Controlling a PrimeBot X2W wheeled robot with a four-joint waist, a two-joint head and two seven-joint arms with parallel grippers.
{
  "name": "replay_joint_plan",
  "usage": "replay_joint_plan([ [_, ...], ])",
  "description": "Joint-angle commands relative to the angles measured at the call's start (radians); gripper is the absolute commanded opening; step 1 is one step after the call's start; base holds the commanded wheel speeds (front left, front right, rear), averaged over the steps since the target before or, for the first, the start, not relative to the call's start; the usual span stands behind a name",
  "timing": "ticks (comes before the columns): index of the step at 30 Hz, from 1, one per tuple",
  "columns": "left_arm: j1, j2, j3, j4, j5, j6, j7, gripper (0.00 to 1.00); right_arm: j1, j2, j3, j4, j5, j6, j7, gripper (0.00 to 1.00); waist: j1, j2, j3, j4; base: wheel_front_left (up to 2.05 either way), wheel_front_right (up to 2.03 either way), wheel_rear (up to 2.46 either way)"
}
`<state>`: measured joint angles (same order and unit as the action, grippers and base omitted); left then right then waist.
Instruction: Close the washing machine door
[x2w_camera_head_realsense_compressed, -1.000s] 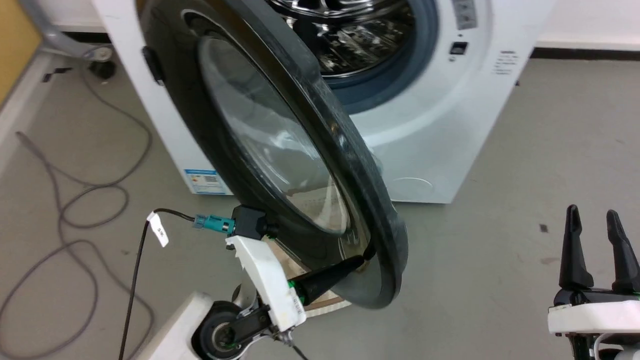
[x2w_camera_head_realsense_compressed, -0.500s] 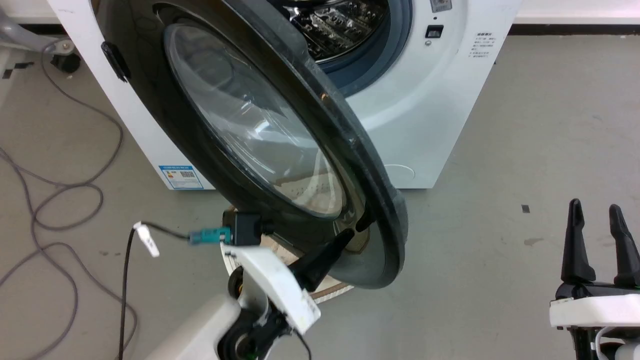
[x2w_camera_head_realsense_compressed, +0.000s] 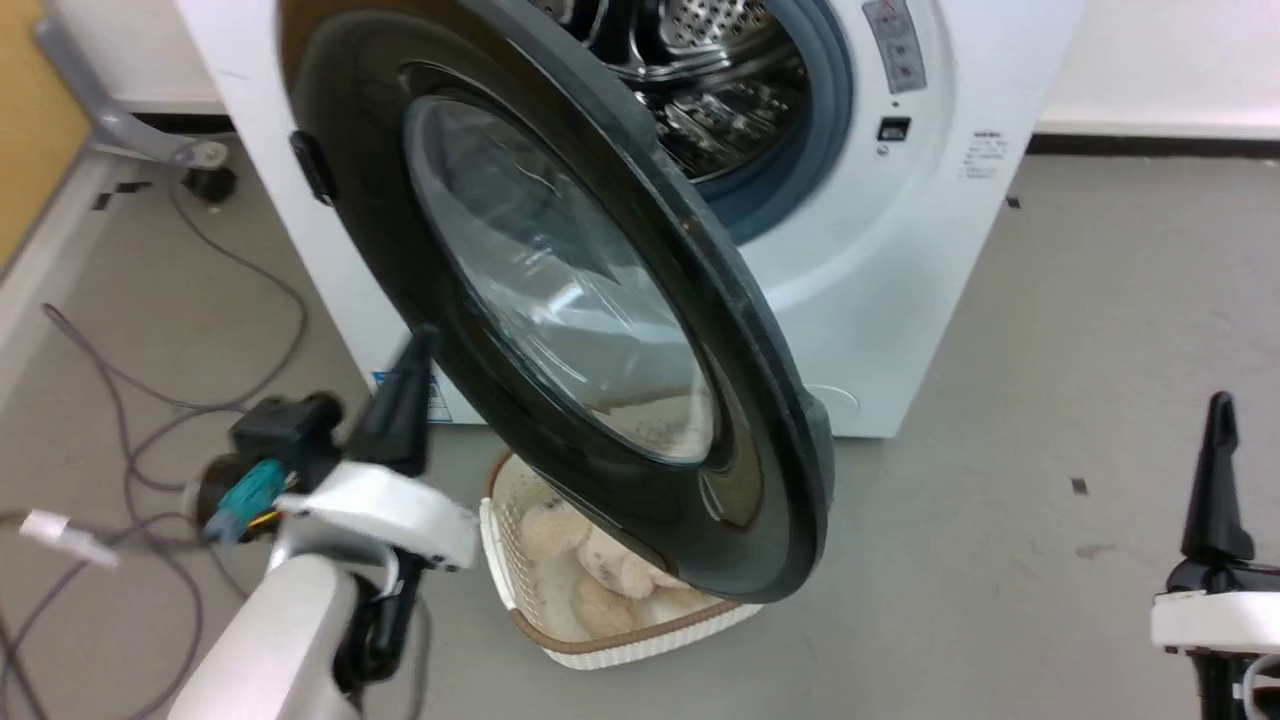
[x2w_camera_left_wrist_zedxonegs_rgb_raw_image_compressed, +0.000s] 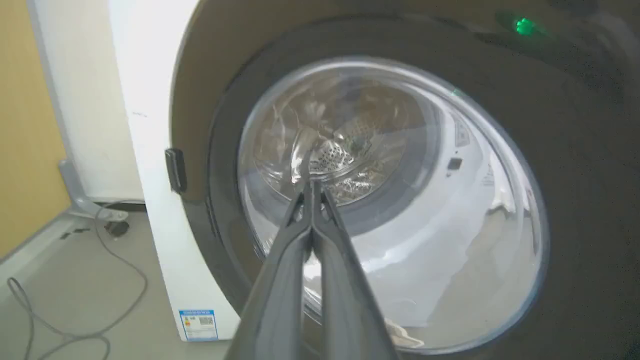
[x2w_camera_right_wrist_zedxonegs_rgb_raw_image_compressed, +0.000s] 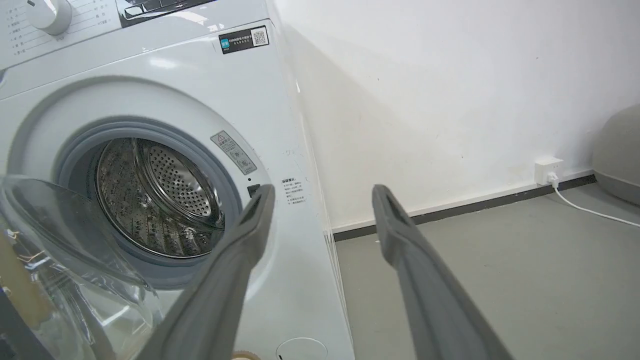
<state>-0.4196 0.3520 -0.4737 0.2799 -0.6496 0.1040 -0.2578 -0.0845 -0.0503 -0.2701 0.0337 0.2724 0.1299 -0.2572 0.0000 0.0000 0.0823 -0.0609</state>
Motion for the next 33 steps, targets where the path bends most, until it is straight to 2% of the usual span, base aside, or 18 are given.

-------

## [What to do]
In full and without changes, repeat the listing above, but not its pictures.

## [Answer to the problem]
Controlling a PrimeBot X2W wheeled robot with a four-joint waist, a two-joint head and two seven-joint arms with parallel grippers.
{
  "name": "replay_joint_plan",
  "usage": "replay_joint_plan([ [_, ...], ])",
  "description": "Joint-angle commands relative to the angles measured at the call's start (radians); gripper is the absolute commanded opening; step 1 is one step after the call's start; base holds the commanded wheel speeds (front left, front right, rear), averaged over the steps since the target before or, for the first, the start, not relative to the call's start; the usual span stands behind a name",
  "timing": "ticks (comes before the columns): index of the step at 30 Hz, from 1, one per tuple",
  "columns": "left_arm: j1, j2, j3, j4, j5, j6, j7, gripper (0.00 to 1.00); right_arm: j1, j2, j3, j4, j5, j6, j7, gripper (0.00 to 1.00); waist: j1, j2, j3, j4; base: wheel_front_left (up to 2.05 either way), wheel_front_right (up to 2.03 either way), wheel_rear (up to 2.46 either way)"
}
`<state>`: measured joint angles (same order and unit as the action, grippers and base omitted); left then right then waist.
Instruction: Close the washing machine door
[x2w_camera_head_realsense_compressed, -1.000s] 
[x2w_camera_head_realsense_compressed, -0.500s] 
[x2w_camera_head_realsense_compressed, +0.000s] 
[x2w_camera_left_wrist_zedxonegs_rgb_raw_image_compressed, +0.000s] 
[x2w_camera_right_wrist_zedxonegs_rgb_raw_image_compressed, +0.000s] 
<state>-0.4196 0.3520 -0.4737 0.2799 -0.6496 0.1040 -0.2578 -0.0845 -0.0503 -0.2701 0.0337 0.2724 0.1299 -0.2572 0.0000 0.0000 0.0823 -0.0609</state>
Motion for the next 33 steps, targets where the path bends most, until it is straight to 2% of the usual span, base aside, or 18 are given.

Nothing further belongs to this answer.